After the 2016 election, there was a proliferation of discussion around the idea of filter bubbles and ideological blinders. For my part, at least, I heard a lot of people applying the idea of a filter bubble to explain why the election didn’t make sense to so many Americans. We stayed in our own groups, the reasoning went, and so we underestimated how different other groups were from our own. It certainly seems like that was part of the problem.
Now, nine months after the election, we are pregnant with our dissatisfaction. Trump’s administration has systematically alienated so many people that even right-wing media questions his capacity to succeed. His administration is less popular at this point than any previous administration has been. Liberals and conservatives alike talk about retaking our country.
But we’re not popping our bubbles; we’re reinforcing them. The people who believe in Trump still believe in Trump, and now they also disbelieve any story that undermines him. The people who hate Trump hate him, and exaggerate any story that confirms his ineptitude. The people who are disgusted and checked out have decided it’s okay to check out, and they confirm that bias, too. The media who focused on every whim of our reality-show presidential candidate have expanded our entire political discourse into a will-they-won’t-they, what-did-Trump-tweet-now, who’s-on-top storm of sensationalism. Instead of seeing the consequence of our preconceptions before the election and changing our approaches, we’re doubling down.
I’m not claiming to be any better at this than anyone else. I still don’t understand how Trump can be appealing to anyone, or how people make national decisions based on gut instead of data, or how anyone can disdain the New York Times as biased and hold up something from BreitBart as valid. I don’t get why some Americans think it’s okay to hate other Americans based on their gender, or race, or country of origin. And I don’t understand how anyone says the role of government is to protect fewer people and make things like health care more expensive and less fair.
But I do think we’re going about popping our bubbles the wrong way. Perhaps the analogy is part of the problem—when we talk about them as bubbles, it seems like just putting one little pin in there will collapse the whole thing. It seems like if you just watch a little Fox News, or read the New York Times with an open mind, or have a conversation with someone who disagrees, your bubble will vanish in a flash.
On the whole, though, that’s not how it works. People don’t pop their bubbles when they see other ideas; usually, they just get pissed off. What we actually have is not a bubble—its ideological armor, carefully constructed of impenetrable assumptions bound tightly together with partisanship and cognitive biases. Even from the inside of our well-fortified positions, we can’t fully grasp the motivations of the many other camps. We don’t even know how many other camps there are, and so out of righteous defensiveness, we presume a single opposing army. Maybe they are each doing the same, isolated enclaves assuming overwhelming opposition in what is really just a deeply fractured society. We’re too walled off to even know what the other sides are really like.

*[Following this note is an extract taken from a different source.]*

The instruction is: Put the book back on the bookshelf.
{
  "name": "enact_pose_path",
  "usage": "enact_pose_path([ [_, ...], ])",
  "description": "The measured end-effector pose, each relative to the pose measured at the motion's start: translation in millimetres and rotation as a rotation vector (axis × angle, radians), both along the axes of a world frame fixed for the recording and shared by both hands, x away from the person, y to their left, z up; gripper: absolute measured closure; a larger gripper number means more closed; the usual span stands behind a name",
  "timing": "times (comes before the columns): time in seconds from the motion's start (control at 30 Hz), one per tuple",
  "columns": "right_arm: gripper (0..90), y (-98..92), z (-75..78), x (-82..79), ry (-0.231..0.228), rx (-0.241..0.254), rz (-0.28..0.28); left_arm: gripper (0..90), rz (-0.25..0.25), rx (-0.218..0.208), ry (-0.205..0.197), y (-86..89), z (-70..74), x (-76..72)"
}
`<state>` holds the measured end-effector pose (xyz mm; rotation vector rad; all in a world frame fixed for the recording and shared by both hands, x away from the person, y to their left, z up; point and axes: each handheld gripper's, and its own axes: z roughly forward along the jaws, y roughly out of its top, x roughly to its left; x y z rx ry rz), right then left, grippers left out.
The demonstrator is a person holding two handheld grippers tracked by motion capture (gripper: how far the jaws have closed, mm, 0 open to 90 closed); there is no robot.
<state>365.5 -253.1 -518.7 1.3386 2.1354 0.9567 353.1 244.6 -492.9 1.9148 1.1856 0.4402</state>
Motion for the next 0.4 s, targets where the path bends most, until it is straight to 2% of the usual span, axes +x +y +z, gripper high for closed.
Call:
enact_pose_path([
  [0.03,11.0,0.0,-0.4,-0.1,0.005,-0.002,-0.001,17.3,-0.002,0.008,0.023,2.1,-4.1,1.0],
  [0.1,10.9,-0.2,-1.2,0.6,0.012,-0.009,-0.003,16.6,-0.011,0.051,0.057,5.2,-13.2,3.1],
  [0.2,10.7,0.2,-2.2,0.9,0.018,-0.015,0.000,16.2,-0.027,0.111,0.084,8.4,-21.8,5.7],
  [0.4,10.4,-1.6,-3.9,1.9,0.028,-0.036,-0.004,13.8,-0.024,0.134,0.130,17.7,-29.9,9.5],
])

So popping things isn’t going to cut it. Even if we dismantle our defenses and try to meet one another honestly, the walls we’ve built will take generations to crumble. Yet I think, in the meantime, we can contribute to what happens behind those walls. The metaphor of popping a bubble implies that outside force is the answer, but tearing down a wall usually happens from within.
I still can’t understand Trump’s base. I still can’t understand affirming prejudice, attacking Muslims, denigrating immigrants, and denying civil rights to people based on race or gender. I don’t even get the basic motivation; how does anyone rationalize something like that?
But I can change the conversation inside my walls a little bit, so that’s where my energy is going for now. Instead of talking about the Republican congress as a set of bitter ideologues bent on being America’s death panel, I can talk about them as a misguided group of lawyers who think they’re economists trying to be doctors. Instead of seeing monolithic hate, I can see divided, self-interested people struggling along and trying to meet the needs of a few of their constituents, not really thinking about how those choices affect everyone else.
Sure there are a few assholes in there—there are a few assholes everywhere. And there are selfish fools as well. But they’re behind their own walls, and I can’t fix them. All I can do is change what’s on my side of my wall.
Even if I can’t tear down my walls, maybe I can put in a door.